Cat shrugged one shoulder. “You asked me here to tell me to leave him alone?”

He flicked the cigarette, dislodging ash from the end. “Seems like he’d be better served with you working out who did kill that cop instead of putting ideas in his head about getting out.”

So it was more that he simply didn’t want his cousin to get his hopes up. “If I’m going to solve the case, I need to know what he knows. Who asked him to lie? Does he know who the real killer is?”

Someone dangerous was still out on the street, and a young man had thrown his life away, going to jail for a crime he didn’t commit. Given the way she was raised—by a cop who followed the Lord as if God was not just heavenly Father but also his commanding officer who issued orders and dictated the way a person should live—the sense of justice that lived deep inside her grated against Arlo’s fate.
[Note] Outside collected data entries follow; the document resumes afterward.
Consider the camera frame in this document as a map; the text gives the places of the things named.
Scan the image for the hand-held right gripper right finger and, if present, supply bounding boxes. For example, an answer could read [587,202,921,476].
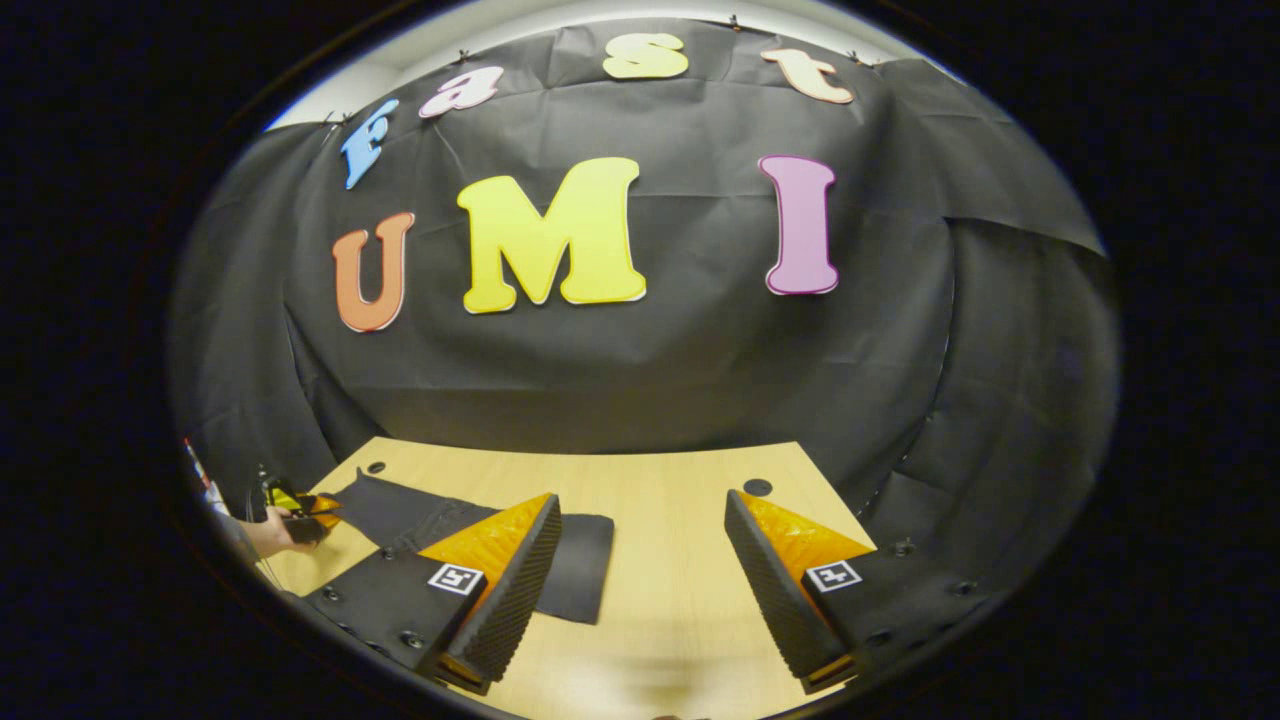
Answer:
[724,488,1001,696]

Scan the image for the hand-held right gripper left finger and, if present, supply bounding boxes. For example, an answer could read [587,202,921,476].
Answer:
[305,492,563,696]

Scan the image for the dark grey jeans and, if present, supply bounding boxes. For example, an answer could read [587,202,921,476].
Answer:
[330,468,616,626]

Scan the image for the black backdrop cloth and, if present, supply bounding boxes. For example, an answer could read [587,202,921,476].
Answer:
[165,18,1121,601]

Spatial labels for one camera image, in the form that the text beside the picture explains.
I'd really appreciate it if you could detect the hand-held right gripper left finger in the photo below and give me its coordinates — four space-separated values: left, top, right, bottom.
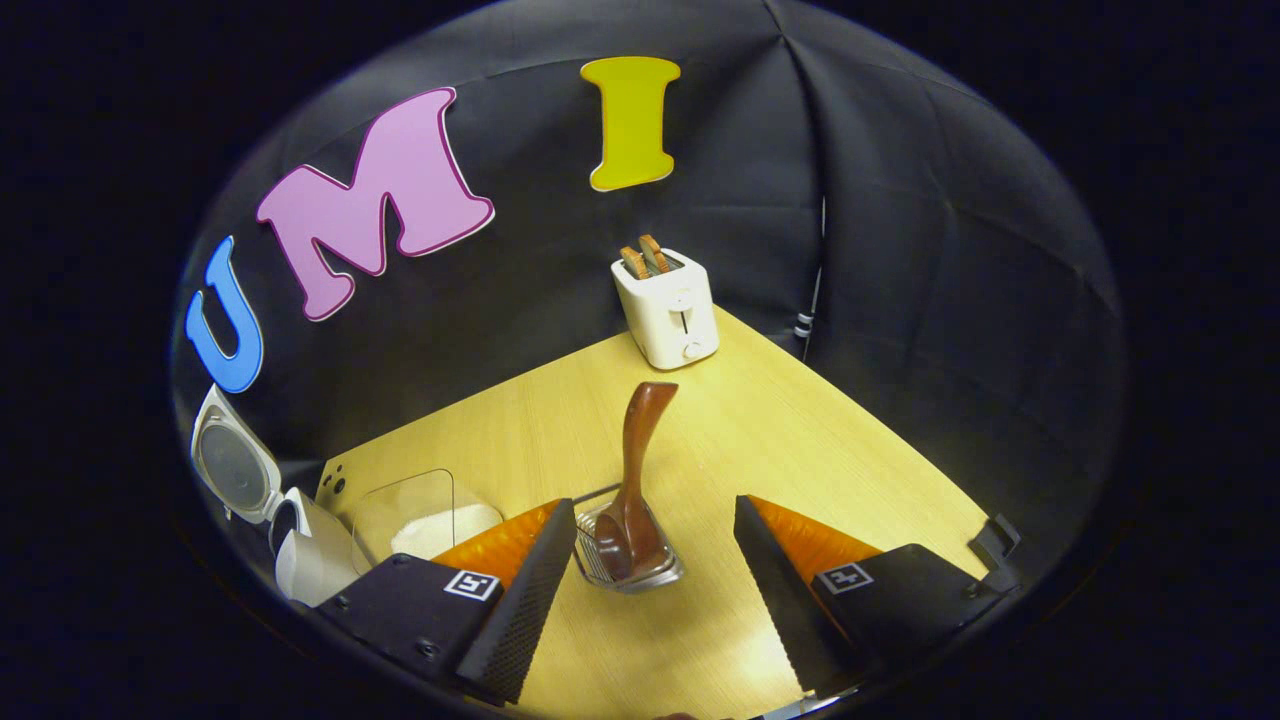
322 498 579 706

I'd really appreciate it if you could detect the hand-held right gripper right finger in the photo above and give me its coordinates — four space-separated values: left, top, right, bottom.
733 495 1006 701

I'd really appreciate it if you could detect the white rice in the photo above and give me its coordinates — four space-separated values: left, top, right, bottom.
392 503 504 561

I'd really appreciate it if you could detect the metal wire chopstick holder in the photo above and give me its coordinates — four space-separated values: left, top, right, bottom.
572 484 687 597

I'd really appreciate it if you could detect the brown wooden spoon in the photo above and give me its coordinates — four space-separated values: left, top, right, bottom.
595 381 680 584

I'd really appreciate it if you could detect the white rice cooker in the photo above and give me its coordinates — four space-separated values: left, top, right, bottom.
190 384 373 608

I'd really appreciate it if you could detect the clear plastic container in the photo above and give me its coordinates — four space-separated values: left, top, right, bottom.
350 468 505 573

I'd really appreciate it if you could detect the white toaster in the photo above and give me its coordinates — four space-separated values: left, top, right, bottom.
611 248 721 372

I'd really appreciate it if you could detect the black backdrop cloth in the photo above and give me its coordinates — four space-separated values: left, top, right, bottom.
170 0 1131 601

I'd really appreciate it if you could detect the thin grey cable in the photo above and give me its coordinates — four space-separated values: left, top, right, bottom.
798 195 829 348

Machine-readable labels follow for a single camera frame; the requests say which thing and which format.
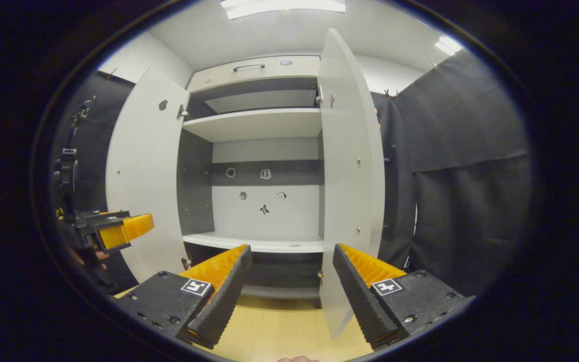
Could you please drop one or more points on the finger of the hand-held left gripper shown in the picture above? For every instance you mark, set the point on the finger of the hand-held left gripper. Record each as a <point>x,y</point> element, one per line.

Her father thought logically about spiritual things. He saw the world in black and white, right and wrong. The same way her dad thought logically about the law, he thought about everything.

In her experience, evil often disguised itself as good. It was sometimes hard to tell what lay under the surface in this morally gray world. The place where people’s true intentions lay, and who was truly innocent, was often buried deep.

“Arlo doesn’t know anything.” Carlos sucked on the cigarette and blew it out again. “Stop asking.”